Let us, talking necessarily in symbols, consider the universal Soul, or the consciousness of the Logos Who brought our universe into being.  Let us regard the Deity as pervading the form of His solar system with life, and as being conscious of His work, of His project and His goal.  This solar system is an appearance, but God remains transcendent.  Within all forms God is immanent, yet persists aloof and withdrawn.  Just as a thinking, intelligent human being functions through his body but dwells primarily in his mental consciousness or in his emotional processes, so God dwells withdrawn in His mind nature; the world that He has created and pervaded with His life, goes forward towards the goal for which He has [58] created it.  Within, however, the radius of His appearing form, greater activities are going forward; varying states of consciousness and stages of awareness are to be seen; developing degrees of sentiency emerge, and even in the symbolism of the human form we have such differing states of sentiency as are registered by the hair, by the internal organisms in the body, by the nervous system, by the brain, and by the entity we call the self (who registers emotion and thought).  In the same way does the Deity, within the solar system, express as wide a divergence of consciousness.
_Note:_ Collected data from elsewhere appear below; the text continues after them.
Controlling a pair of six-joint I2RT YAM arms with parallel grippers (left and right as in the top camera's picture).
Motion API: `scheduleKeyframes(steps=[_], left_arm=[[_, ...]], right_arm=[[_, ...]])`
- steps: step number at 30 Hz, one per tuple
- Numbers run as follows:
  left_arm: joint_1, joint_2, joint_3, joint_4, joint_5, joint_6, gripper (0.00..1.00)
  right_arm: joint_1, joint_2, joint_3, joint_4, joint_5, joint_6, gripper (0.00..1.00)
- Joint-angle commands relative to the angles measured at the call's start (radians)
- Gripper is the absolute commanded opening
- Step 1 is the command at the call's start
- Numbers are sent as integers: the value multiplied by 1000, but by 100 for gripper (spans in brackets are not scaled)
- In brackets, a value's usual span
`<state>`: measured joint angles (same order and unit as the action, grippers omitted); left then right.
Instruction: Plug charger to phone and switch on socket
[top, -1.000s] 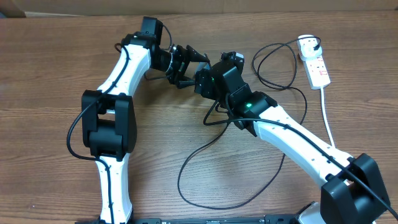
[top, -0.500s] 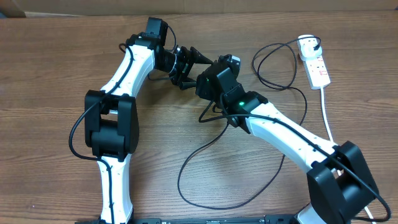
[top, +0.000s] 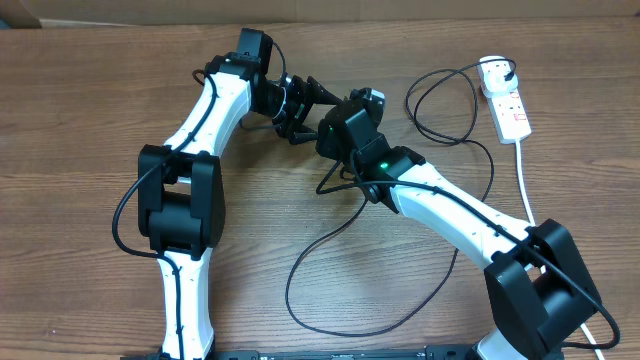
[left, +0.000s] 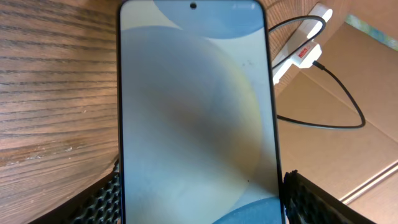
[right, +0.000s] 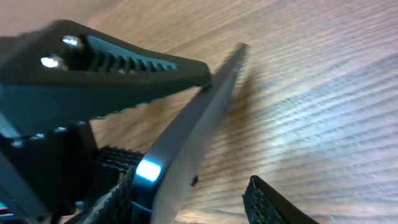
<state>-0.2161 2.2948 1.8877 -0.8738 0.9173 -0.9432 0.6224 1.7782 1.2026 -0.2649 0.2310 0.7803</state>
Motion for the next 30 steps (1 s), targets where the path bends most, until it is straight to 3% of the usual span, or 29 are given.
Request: scheduleKeyframes(steps=[1,17,22,24,26,30], left_arm=[[-11,-8,26,4,19,24,73],[-40,-8,26,-32,29,72,73],[-40,-8,26,-31,13,76,73],[-39,-8,26,-23,-19,76,73],[-39,-8,26,-10,-79,87,74],[-39,-9,27,-7,-270,135,76]], right_arm=[[6,5,26,-10,35,9,49],[-31,29,26,-63,45,29,35],[-65,31,26,-76,45,31,35],[-84,32,25,-84,45,31,40],[-107,37,25,-84,44,30,54],[-175,48,26,-54,-71,-83,63]])
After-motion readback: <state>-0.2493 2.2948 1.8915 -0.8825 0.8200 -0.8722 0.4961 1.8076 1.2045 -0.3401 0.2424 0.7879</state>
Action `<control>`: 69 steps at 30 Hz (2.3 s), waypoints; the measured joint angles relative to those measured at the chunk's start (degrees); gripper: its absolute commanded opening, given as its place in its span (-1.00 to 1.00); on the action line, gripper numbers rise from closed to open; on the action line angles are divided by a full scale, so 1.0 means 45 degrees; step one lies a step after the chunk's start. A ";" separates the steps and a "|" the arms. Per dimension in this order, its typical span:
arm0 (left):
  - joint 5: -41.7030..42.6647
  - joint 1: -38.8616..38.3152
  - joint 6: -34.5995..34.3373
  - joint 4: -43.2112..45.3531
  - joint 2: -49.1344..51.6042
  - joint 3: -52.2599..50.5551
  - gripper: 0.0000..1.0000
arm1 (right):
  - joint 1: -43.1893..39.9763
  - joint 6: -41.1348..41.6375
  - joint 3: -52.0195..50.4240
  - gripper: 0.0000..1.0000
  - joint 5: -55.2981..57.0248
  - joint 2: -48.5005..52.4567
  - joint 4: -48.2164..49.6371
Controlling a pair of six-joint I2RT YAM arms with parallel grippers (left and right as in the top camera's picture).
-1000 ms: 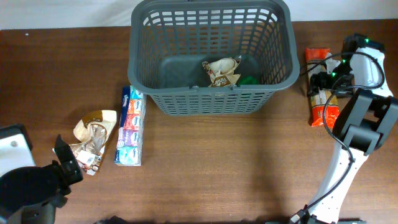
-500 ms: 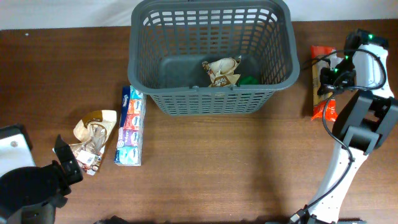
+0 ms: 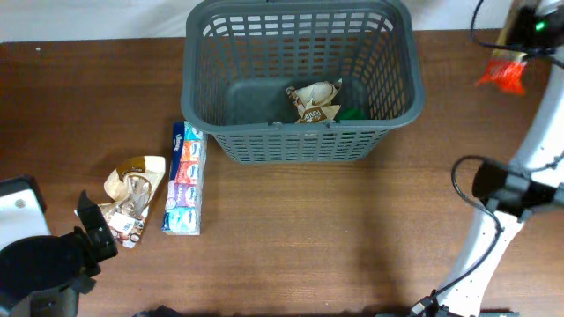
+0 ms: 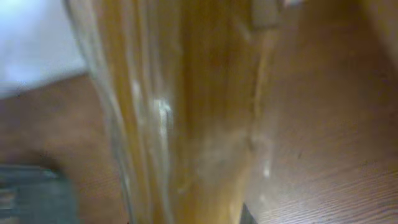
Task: Pack container
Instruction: 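Lift the pasta pack with the right gripper and drop it into the basket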
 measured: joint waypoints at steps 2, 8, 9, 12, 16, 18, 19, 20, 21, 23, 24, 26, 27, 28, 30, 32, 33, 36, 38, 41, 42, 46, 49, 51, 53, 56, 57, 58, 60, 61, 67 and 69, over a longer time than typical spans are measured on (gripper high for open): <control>0.0000 0.0000 0.0000 0.0000 0.0000 0.0000 0.99 | 0.0029 0.0214 0.0102 -0.93 -0.0461 -0.1287 0.0393; 0.0000 0.0000 0.0000 0.0000 0.0000 0.0000 0.99 | 0.0709 0.0403 0.0199 -0.92 -0.1569 -0.3609 0.1375; 0.0000 0.0000 0.0000 0.0000 0.0000 0.0000 0.99 | 0.0918 0.0413 0.0209 -0.92 -0.1787 -0.3871 0.1530; 0.0000 0.0000 0.0000 0.0000 0.0000 0.0000 0.99 | 0.1826 0.0452 0.0262 -0.92 -0.2535 -0.4483 0.2103; 0.0000 0.0000 0.0000 0.0000 0.0000 0.0000 0.99 | 0.3342 0.0486 0.0296 -0.92 -0.3274 -0.4770 0.2662; 0.0000 0.0000 0.0000 0.0000 0.0000 0.0000 0.99 | 0.4240 0.0500 0.0291 -0.92 -0.3536 -0.4765 0.2652; 0.0000 0.0000 0.0000 0.0000 0.0000 0.0000 0.99 | 0.4527 0.0486 0.0287 -0.92 -0.3619 -0.4741 0.2623; 0.0000 0.0000 0.0005 0.0000 0.0000 0.0000 0.99 | 0.4920 0.0495 0.0267 -0.92 -0.3706 -0.4711 0.2584; 0.0000 0.0000 0.0000 0.0000 0.0000 0.0000 0.99 | 0.5207 0.0491 0.0219 -0.92 -0.3759 -0.4697 0.2565; 0.0000 0.0000 0.0000 0.0000 0.0000 0.0000 0.99 | 0.5654 0.0486 0.0029 -0.92 -0.3813 -0.4697 0.2569; 0.0000 0.0000 0.0005 0.0000 0.0000 0.0000 0.99 | 0.5819 0.0491 -0.0078 -0.93 -0.3818 -0.4697 0.2569; 0.0000 0.0000 0.0000 0.0000 0.0000 0.0000 0.99 | 0.6115 0.0481 -0.0461 -0.92 -0.3852 -0.4697 0.2569; 0.0000 0.0000 0.0000 0.0000 0.0000 0.0000 0.99 | 0.6227 0.0481 -0.0680 -0.92 -0.3847 -0.4697 0.2565; 0.0000 0.0000 0.0000 0.0000 0.0000 0.0000 0.99 | 0.6339 0.0476 -0.1005 -0.92 -0.3847 -0.4697 0.2550; 0.0000 0.0000 0.0000 0.0000 0.0000 0.0000 0.99 | 0.6484 0.0272 -0.1632 -0.92 -0.3842 -0.4697 0.2506; 0.0000 0.0000 0.0000 0.0000 0.0000 0.0000 0.99 | 0.6557 0.0019 -0.2419 -0.92 -0.3842 -0.4692 0.2472; 0.0000 0.0000 0.0000 0.0000 0.0000 0.0000 0.99 | 0.6567 -0.0063 -0.2662 -0.92 -0.3837 -0.4682 0.2443; 0.0000 0.0000 0.0000 0.0000 0.0000 0.0000 0.99 | 0.6577 -0.0243 -0.3915 -0.92 -0.3798 -0.4614 0.2433; 0.0000 0.0000 0.0000 0.0005 0.0000 0.0000 0.99 | 0.6577 -0.0335 -0.4765 -0.92 -0.3755 -0.4580 0.2467; 0.0000 0.0000 0.0000 0.0000 0.0000 0.0000 0.99 | 0.6577 -0.0491 -0.5906 -0.92 -0.3706 -0.4551 0.2477; 0.0005 0.0000 0.0000 0.0000 0.0000 0.0000 0.99 | 0.6586 -0.0617 -0.6207 -0.92 -0.3682 -0.4546 0.2482; 0.0000 0.0000 0.0000 0.0000 0.0000 0.0000 0.99 | 0.6635 -0.1428 -0.7242 -0.92 -0.3648 -0.4532 0.2584; 0.0000 0.0000 0.0000 0.0000 0.0000 0.0000 0.99 | 0.6747 -0.1972 -0.8121 -0.92 -0.3638 -0.4532 0.2769; 0.0000 0.0000 0.0000 0.0005 0.0000 0.0000 0.99 | 0.6844 -0.2215 -0.8602 -0.92 -0.3638 -0.4532 0.2934; 0.0000 0.0000 0.0000 0.0000 0.0000 0.0000 0.99 | 0.6975 -0.2526 -0.9097 -0.91 -0.3633 -0.4532 0.3113; 0.0000 0.0000 0.0000 0.0000 0.0000 0.0000 0.99 | 0.7140 -0.3084 -0.9724 -0.91 -0.3633 -0.4532 0.3293; 0.0000 0.0000 0.0000 0.0000 0.0000 0.0000 0.99 | 0.7184 -0.3303 -0.9923 -0.91 -0.3633 -0.4532 0.3342; 0.0000 0.0000 0.0000 0.0000 0.0000 0.0000 0.99 | 0.7223 -0.3565 -1.0103 -0.92 -0.3628 -0.4532 0.3366; 0.0000 0.0000 0.0005 0.0000 0.0000 0.0000 0.99 | 0.7281 -0.4070 -1.0462 -0.91 -0.3594 -0.4532 0.3356; 0.0000 0.0000 0.0000 0.0005 0.0000 0.0000 0.99 | 0.7305 -0.4362 -1.0647 -0.90 -0.3599 -0.4532 0.3361; 0.0000 0.0000 0.0000 0.0005 0.0000 0.0000 0.99 | 0.7315 -0.5736 -1.1380 -0.85 -0.3507 -0.4527 0.3381; 0.0000 0.0000 0.0000 0.0005 0.0000 0.0000 0.99 | 0.7315 -0.6028 -1.1468 -0.84 -0.3483 -0.4527 0.3381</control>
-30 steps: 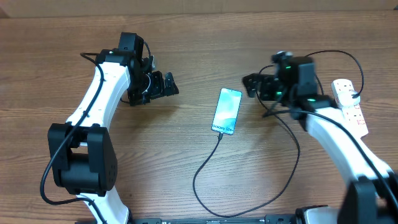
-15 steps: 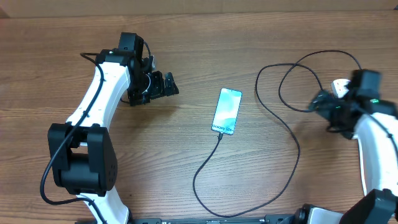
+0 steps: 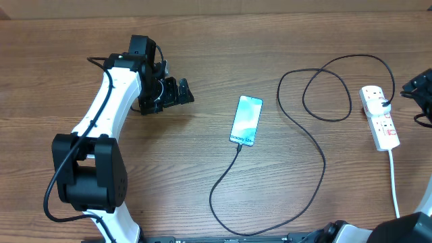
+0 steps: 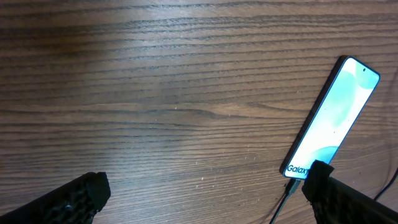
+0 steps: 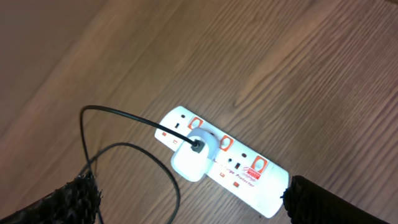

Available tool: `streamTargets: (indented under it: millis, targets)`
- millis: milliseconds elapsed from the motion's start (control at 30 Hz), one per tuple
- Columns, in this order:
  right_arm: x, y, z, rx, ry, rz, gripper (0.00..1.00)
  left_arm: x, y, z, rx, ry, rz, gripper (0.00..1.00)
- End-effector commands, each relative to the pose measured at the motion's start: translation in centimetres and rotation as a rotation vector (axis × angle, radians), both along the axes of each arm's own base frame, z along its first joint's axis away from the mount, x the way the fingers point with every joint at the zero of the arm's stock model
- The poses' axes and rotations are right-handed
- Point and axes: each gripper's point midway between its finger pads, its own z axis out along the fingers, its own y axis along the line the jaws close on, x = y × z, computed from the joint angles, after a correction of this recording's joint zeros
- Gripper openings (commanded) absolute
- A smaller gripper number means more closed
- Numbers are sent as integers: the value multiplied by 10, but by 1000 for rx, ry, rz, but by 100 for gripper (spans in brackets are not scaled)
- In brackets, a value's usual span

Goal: Plug charger to phone and switch on socket

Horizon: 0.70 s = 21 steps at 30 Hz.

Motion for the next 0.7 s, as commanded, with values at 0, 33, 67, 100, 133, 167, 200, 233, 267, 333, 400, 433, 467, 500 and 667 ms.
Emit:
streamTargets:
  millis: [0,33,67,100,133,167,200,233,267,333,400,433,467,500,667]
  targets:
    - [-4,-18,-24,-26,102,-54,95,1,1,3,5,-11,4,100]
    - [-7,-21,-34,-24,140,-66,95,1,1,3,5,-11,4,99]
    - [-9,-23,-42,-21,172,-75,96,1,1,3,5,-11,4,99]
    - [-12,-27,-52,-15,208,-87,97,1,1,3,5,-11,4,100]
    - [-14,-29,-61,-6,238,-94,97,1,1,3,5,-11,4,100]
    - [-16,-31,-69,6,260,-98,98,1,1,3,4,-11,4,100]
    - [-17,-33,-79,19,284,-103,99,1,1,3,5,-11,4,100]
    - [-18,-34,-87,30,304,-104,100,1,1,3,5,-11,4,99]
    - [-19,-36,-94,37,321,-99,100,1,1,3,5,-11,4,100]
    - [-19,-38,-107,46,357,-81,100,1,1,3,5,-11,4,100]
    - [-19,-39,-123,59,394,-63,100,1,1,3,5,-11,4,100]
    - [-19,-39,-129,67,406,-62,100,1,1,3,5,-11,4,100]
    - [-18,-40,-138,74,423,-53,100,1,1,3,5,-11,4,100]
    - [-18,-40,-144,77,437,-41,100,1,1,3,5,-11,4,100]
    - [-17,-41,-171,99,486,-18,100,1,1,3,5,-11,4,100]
There is a body consciousness; there is a sensory apparatus, registering reaction to the environment; there is a consciousness of moods, of quality, of mental reactions to a world of ideas; there is a higher consciousness of plan and of purpose; there is a consciousness of life.
It is interesting to note in connection with the Deity that this sensory response to environment provides the entire basis for astrology and for the effect of the constellations upon the solar system and the interplanetary forces.
We might sum it all up in relation to man as follows: 
Man's form nature reacts in its consciousness to the form nature of Deity.  The outer garment of the soul (physical, vital and psychic) is part of the outer garment of God.
Man's self-conscious soul is en rapport with the soul of all things.  It is an integral part of the universal Soul, and because of this can become aware of the conscious purpose of Deity; can intelligently cooperate with the will of God, and thus work with the plan of Evolution.
Man's spirit is one with the life of God and is within him, deep-seated in his soul, as his soul is seated within the body.
This spirit will in some distant time put him en rapport with that aspect of God which is transcendent, and thus each son of God will eventually find his way to that centre—withdrawn [59] and abstracted—where God dwells beyond the confines of the solar system.
These are words which are formulated in an endeavour to convey an idea of order, of plan, of universal synthesis, of the integration and incorporation of the fragment in the whole, and of the part with the all.
Let us endeavour now to answer the second question, remembering as we proceed, that it is not possible for us to do more than enter symbolically into the practical purposes of Deity.  As I write for simple aspirants, I cannot convey the truth until such time as their rapport with their own souls is complete, or more complete than is now the case.  The effort, however, to grasp that which cannot be expressed in words produces a downpouring of the abstract mind or of the intuition, and this, in its turn, stimulates and develops the brain cells and produces a steady stabilisation of the power to stand in "spiritual being"; then it becomes possible to grasp the inexpressible and to live by its power.